Assigned task >> Pull every line holding the word "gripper" from the data below and copy it.
● ● ● ● ● ● ●
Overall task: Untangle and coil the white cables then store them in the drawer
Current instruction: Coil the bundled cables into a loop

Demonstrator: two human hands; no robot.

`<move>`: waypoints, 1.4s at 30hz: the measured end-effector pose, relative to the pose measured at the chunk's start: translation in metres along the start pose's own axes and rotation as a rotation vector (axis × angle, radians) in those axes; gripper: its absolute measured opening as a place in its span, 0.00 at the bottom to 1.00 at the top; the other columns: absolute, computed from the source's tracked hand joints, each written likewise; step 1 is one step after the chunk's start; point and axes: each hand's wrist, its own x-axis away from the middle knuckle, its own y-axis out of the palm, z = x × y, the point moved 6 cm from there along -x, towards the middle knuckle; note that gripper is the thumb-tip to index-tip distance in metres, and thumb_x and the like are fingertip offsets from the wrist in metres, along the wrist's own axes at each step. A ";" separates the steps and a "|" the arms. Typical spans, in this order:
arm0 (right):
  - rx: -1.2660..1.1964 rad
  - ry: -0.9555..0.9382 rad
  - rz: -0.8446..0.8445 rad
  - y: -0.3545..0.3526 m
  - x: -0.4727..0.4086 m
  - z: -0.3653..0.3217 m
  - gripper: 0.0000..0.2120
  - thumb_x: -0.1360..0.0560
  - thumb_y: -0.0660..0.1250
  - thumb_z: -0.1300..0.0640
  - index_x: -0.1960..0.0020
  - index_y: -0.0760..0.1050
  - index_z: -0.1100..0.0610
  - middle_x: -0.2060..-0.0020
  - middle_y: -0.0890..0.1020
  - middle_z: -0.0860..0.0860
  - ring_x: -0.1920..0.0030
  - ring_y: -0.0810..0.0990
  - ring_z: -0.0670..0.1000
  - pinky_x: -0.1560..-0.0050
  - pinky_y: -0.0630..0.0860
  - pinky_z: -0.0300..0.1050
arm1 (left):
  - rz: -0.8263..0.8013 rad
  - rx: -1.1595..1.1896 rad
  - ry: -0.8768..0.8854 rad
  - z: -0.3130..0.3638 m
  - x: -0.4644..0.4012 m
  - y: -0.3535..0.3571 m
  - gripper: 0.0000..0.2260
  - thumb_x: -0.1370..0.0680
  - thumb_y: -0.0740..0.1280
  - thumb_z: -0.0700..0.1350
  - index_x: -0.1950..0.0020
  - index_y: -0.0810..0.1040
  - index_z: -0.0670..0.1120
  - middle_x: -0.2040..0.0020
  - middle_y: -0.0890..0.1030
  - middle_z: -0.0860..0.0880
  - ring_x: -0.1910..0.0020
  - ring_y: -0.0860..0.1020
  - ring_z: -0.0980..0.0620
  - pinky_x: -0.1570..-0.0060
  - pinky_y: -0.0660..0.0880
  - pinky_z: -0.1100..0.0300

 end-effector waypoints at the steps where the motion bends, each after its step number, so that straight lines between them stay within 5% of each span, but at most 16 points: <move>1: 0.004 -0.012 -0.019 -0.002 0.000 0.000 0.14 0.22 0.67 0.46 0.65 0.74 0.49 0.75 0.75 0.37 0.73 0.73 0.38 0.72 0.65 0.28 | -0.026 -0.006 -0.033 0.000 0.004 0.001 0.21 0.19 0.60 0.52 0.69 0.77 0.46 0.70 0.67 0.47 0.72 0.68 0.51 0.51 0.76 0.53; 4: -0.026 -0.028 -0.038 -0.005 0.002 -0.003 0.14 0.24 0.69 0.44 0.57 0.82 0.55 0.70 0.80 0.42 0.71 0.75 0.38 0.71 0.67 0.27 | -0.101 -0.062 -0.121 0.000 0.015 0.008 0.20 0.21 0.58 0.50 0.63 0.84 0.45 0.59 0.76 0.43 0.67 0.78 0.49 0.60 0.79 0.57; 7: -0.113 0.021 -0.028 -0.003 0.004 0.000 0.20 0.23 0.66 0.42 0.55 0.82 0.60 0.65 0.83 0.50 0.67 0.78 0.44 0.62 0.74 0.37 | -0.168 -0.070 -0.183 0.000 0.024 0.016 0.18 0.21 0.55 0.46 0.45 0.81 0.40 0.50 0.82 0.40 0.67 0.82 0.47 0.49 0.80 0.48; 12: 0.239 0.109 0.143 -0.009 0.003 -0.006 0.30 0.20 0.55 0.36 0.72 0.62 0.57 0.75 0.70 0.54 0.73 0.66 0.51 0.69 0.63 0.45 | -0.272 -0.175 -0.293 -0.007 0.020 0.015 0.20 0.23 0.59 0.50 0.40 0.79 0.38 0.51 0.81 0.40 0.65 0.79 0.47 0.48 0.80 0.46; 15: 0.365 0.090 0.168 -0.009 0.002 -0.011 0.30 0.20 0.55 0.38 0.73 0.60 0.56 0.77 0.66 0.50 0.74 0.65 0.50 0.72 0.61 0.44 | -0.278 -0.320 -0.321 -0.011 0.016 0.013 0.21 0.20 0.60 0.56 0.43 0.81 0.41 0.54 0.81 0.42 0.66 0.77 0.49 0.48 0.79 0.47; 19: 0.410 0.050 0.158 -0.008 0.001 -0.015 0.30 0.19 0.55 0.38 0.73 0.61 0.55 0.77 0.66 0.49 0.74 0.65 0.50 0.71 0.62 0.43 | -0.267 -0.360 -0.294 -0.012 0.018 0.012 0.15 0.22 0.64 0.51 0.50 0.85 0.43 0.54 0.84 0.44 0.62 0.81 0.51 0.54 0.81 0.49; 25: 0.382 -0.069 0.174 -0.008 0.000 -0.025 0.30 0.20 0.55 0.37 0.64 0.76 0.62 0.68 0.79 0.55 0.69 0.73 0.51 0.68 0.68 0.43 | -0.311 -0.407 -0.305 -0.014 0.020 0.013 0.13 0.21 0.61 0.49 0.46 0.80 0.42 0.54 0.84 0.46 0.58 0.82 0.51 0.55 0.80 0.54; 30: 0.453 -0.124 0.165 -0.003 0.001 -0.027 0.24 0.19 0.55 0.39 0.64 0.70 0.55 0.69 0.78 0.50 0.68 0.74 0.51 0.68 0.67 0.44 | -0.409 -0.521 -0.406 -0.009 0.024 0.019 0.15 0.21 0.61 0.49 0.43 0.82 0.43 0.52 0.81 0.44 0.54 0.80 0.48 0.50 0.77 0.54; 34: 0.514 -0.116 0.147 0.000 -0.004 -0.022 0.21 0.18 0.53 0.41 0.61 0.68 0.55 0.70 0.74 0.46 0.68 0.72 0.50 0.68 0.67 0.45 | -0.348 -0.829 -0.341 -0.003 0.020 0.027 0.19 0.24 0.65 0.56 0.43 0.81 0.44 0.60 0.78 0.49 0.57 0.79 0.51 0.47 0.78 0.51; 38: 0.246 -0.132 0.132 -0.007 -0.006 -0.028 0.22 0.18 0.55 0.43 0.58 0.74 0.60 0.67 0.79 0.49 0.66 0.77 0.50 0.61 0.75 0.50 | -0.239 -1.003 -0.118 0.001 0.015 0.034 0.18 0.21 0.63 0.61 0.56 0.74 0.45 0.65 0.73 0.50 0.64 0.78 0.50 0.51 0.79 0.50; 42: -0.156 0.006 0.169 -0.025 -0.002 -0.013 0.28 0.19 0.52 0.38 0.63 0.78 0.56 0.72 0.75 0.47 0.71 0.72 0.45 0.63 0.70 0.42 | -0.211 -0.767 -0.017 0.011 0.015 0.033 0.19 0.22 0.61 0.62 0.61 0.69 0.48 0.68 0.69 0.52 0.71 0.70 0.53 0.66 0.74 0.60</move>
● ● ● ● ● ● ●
Output >>
`<move>`: waypoints, 1.4s at 30hz: the measured end-effector pose, relative to the pose measured at the chunk's start: translation in metres along the start pose's own axes and rotation as a rotation vector (axis × angle, radians) in those axes; gripper: its absolute measured opening as a place in its span, 0.00 at the bottom to 1.00 at the top; the other columns: absolute, computed from the source's tracked hand joints, each written likewise; step 1 is one step after the chunk's start; point and axes: each hand's wrist, its own x-axis away from the middle knuckle, its own y-axis out of the palm, z = x × y, the point moved 6 cm from there along -x, towards the middle knuckle; note that gripper is the thumb-tip to index-tip distance in metres, and thumb_x and the like are fingertip offsets from the wrist in metres, along the wrist's own axes at each step. A ";" separates the steps and a "|" the arms. Typical spans, in this order:
  - gripper: 0.0000..0.2120
  - gripper: 0.0000..0.2260

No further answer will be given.